Speaking with clarity is a habit. Bad things happen when you let the opposite, i.e. lack of clarity, take over the habit …
Transcript
Speaking with clarity is a habit.
Speaker:Just like lacking that clarity is a habit, too.
Speaker:If a team tolerates lack of clarity, it trickles into every corner of the team.
Speaker:It becomes okay to use complex and confusing language, even
Speaker:though that slows everything down.
Speaker:And it leads to a lot of time being wasted as the team fights over what
Speaker:was actually being said or meant.
Speaker:Turning that habit around and making speaking with clarity the
Speaker:habit is among the most valuable investments a team can make.
Speaker:It starts with you as the leader.
Speaker:If you don't settle with confusing communication, your team won't, either.
Speaker:Try pushing your team for one week to use simpler words whenever you
Speaker:don't understand something; to design, simpler graphs, that show exactly
Speaker:what they want it to show; to find anecdotes that we all can relate
Speaker:to rather than only the speaker.
Speaker:And even force them sometimes to go back to the drawing board and find
Speaker:those simpler words instead of having the team figure it out together.
Speaker:As Wolf Schneider, the famous German journalist once said: “Someone's got
Speaker:to suffer, either the reader or the writer.” If you want my perspective on
Speaker:that, I'd suggest that it's the writer.

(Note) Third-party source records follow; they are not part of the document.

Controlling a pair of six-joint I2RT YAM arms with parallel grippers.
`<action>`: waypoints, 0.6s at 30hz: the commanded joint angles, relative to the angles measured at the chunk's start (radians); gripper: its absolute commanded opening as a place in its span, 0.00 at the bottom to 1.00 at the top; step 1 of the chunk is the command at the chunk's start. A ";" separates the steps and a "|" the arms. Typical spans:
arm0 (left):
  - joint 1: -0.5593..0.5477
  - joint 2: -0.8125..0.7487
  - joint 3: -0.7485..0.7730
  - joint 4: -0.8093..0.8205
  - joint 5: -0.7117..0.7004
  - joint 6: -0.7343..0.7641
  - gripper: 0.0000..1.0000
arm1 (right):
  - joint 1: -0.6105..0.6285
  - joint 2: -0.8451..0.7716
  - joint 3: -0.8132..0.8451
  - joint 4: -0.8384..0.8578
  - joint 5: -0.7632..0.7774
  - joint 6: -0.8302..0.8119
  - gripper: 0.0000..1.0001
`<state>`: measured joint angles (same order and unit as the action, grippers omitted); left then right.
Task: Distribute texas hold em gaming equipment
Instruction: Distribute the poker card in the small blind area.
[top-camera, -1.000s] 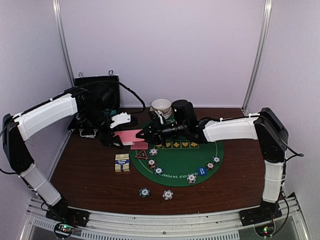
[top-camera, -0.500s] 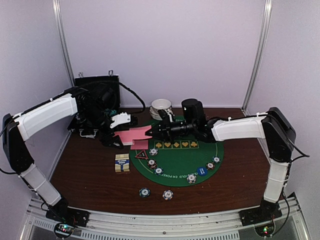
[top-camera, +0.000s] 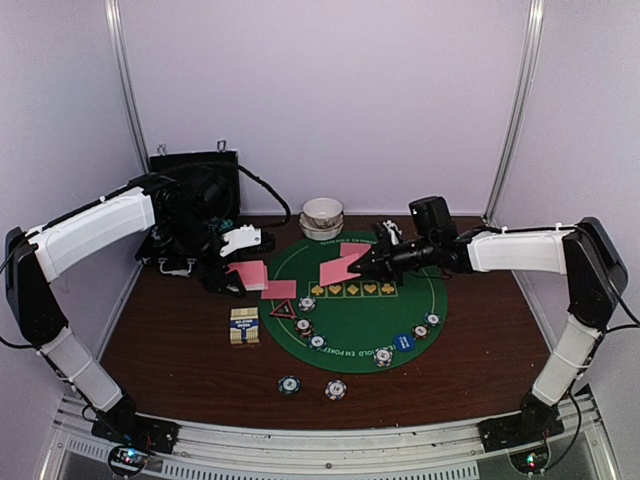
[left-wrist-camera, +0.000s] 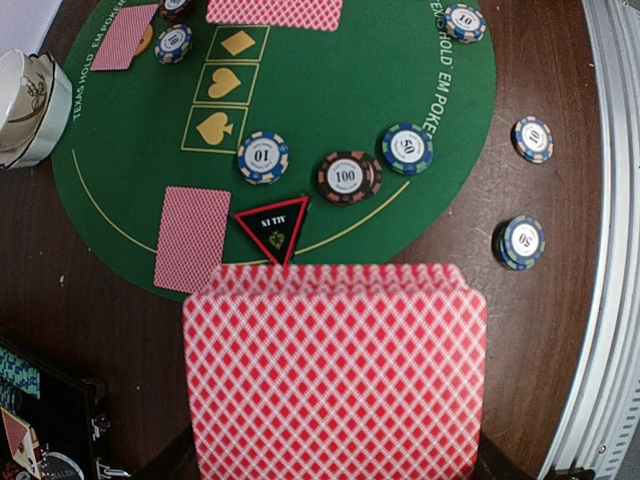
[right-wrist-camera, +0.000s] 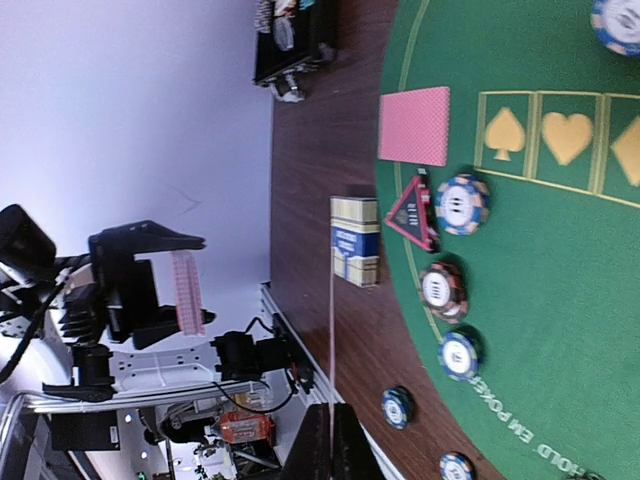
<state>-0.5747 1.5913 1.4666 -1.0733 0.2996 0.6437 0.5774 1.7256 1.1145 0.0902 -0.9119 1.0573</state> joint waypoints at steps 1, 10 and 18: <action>0.007 -0.011 0.016 0.006 0.008 0.003 0.05 | -0.053 -0.031 -0.025 -0.308 0.016 -0.236 0.00; 0.007 -0.011 0.018 0.003 0.010 0.004 0.04 | -0.093 0.010 -0.045 -0.493 0.084 -0.430 0.00; 0.008 -0.007 0.019 0.000 0.010 0.003 0.04 | -0.103 0.031 -0.071 -0.541 0.113 -0.474 0.00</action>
<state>-0.5747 1.5913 1.4666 -1.0744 0.2993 0.6437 0.4870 1.7481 1.0611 -0.4049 -0.8265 0.6304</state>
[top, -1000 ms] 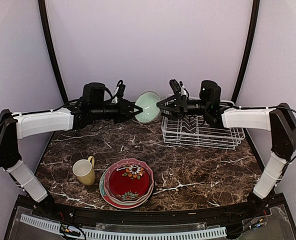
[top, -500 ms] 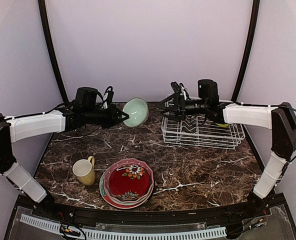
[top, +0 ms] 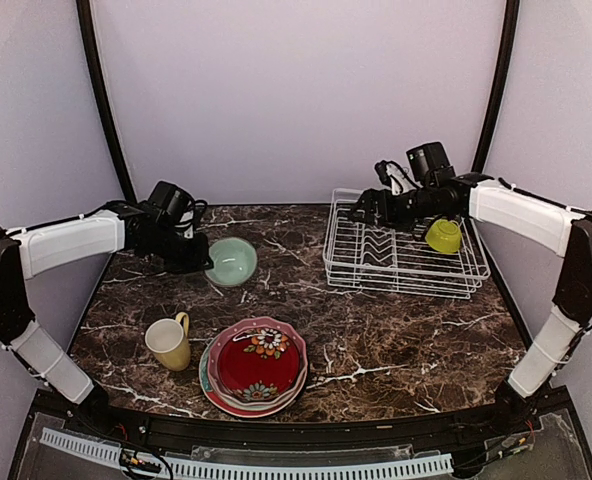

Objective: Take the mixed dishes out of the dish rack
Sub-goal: Place the bowl at the center of the board.

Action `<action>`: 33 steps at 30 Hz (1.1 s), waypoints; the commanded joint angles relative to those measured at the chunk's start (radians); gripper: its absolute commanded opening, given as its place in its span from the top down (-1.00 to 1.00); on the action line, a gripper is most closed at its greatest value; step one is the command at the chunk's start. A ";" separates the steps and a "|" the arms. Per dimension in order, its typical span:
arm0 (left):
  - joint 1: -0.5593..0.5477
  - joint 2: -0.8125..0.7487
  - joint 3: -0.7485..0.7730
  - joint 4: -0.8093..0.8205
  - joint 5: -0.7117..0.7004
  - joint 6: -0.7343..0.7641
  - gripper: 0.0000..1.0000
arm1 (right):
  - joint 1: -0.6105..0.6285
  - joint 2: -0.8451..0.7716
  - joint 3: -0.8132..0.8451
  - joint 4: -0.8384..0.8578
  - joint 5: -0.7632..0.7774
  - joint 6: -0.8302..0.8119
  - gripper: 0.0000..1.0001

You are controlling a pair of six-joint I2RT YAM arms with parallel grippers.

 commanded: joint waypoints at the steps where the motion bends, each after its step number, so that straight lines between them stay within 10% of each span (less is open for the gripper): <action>1: 0.010 0.015 0.039 -0.124 -0.086 0.100 0.98 | -0.005 -0.002 0.124 -0.298 0.421 -0.205 -0.97; 18: 0.040 0.107 -0.033 -0.079 -0.110 0.142 0.96 | -0.064 0.126 0.275 -0.505 0.886 -0.340 -0.97; 33: 0.040 0.047 -0.069 -0.082 -0.125 0.162 0.08 | -0.113 0.336 0.425 -0.512 1.066 -0.394 -0.97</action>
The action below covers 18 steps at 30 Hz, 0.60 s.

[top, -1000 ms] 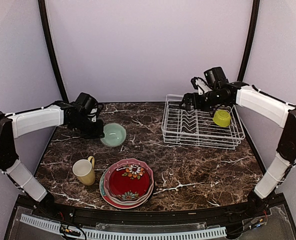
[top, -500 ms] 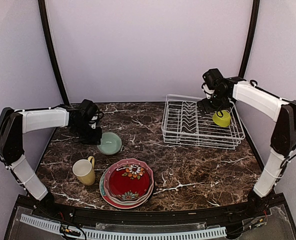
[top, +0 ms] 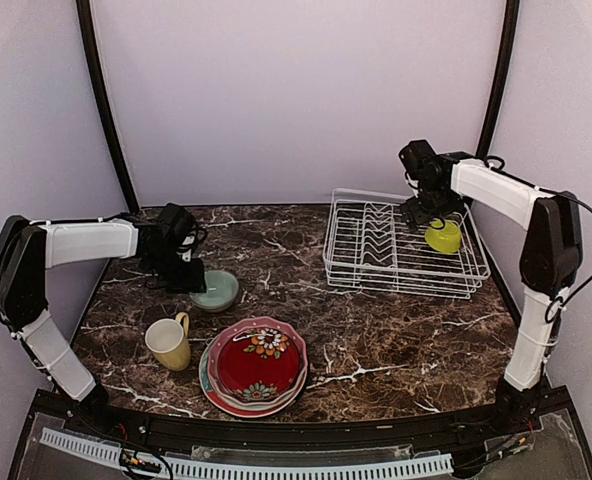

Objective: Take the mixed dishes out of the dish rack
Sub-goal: Place the bowl at the center of the board, then grab the bowl from the dish rack.

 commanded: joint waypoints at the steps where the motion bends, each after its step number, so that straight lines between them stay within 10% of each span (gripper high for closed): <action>1: 0.003 -0.087 -0.017 -0.003 -0.002 0.017 0.01 | -0.035 0.122 0.086 -0.009 0.105 -0.013 -0.97; 18: 0.003 -0.254 0.026 -0.003 0.053 0.035 -0.38 | -0.072 0.469 0.346 0.027 0.262 0.018 -0.97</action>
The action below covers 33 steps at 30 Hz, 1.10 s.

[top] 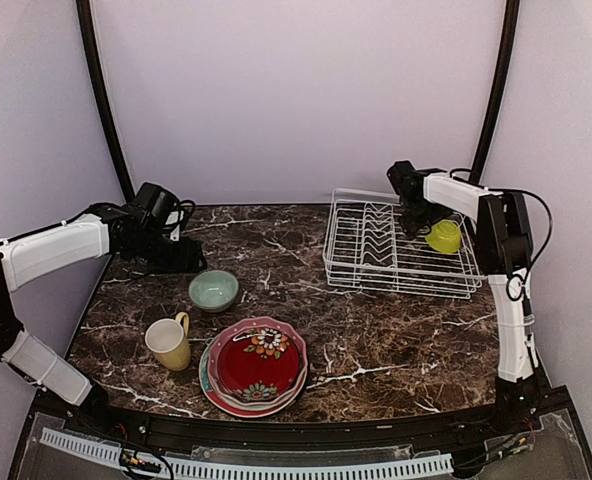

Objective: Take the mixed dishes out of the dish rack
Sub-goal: Grab the bowl from the dish rack.

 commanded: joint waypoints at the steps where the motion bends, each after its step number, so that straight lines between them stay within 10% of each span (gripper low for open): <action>1: 0.003 -0.049 0.024 -0.001 0.035 -0.001 -0.38 | 0.001 0.051 0.045 0.020 0.084 0.054 -0.97; 33: 0.003 -0.110 0.000 0.037 0.087 -0.023 -0.40 | -0.022 0.190 0.122 -0.061 0.182 0.172 -0.74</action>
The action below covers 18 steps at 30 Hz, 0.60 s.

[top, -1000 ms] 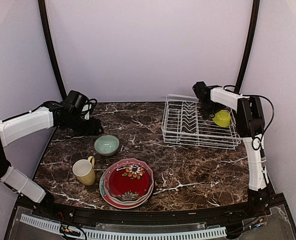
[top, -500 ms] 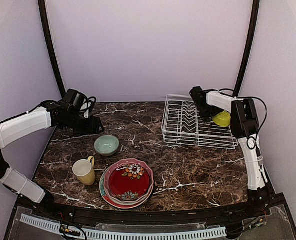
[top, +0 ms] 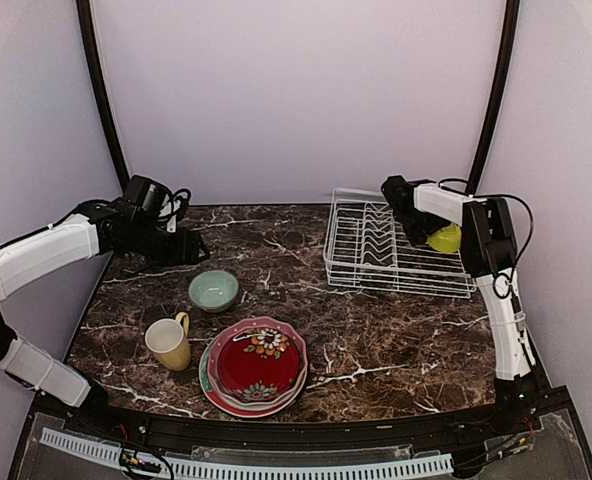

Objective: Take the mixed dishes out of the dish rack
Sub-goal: Grab the bowl from the dish rack.

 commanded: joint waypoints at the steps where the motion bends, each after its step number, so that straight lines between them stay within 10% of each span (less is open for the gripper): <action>1: 0.003 -0.044 -0.005 0.009 0.012 -0.012 -0.40 | -0.018 0.033 0.016 -0.003 -0.018 0.030 -0.71; 18: 0.003 -0.057 -0.002 0.014 0.019 -0.023 -0.40 | -0.015 -0.055 -0.022 0.038 -0.082 -0.015 0.03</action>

Speaker:Yes, it might slow things down in the beginning when you need to
Speaker:go looking for the simpler words.
Speaker:But the acceleration you'll experience down the road will
Speaker:overcompensate for it manyfold.
Speaker:Clarity really is a habit.
Speaker:Start looking for it and you'll discover it, or even the lack of it, everywhere.
Speaker:Start speaking with clarity and you'll gradually transform the
Speaker:entire way you communicate – and of course that of your team.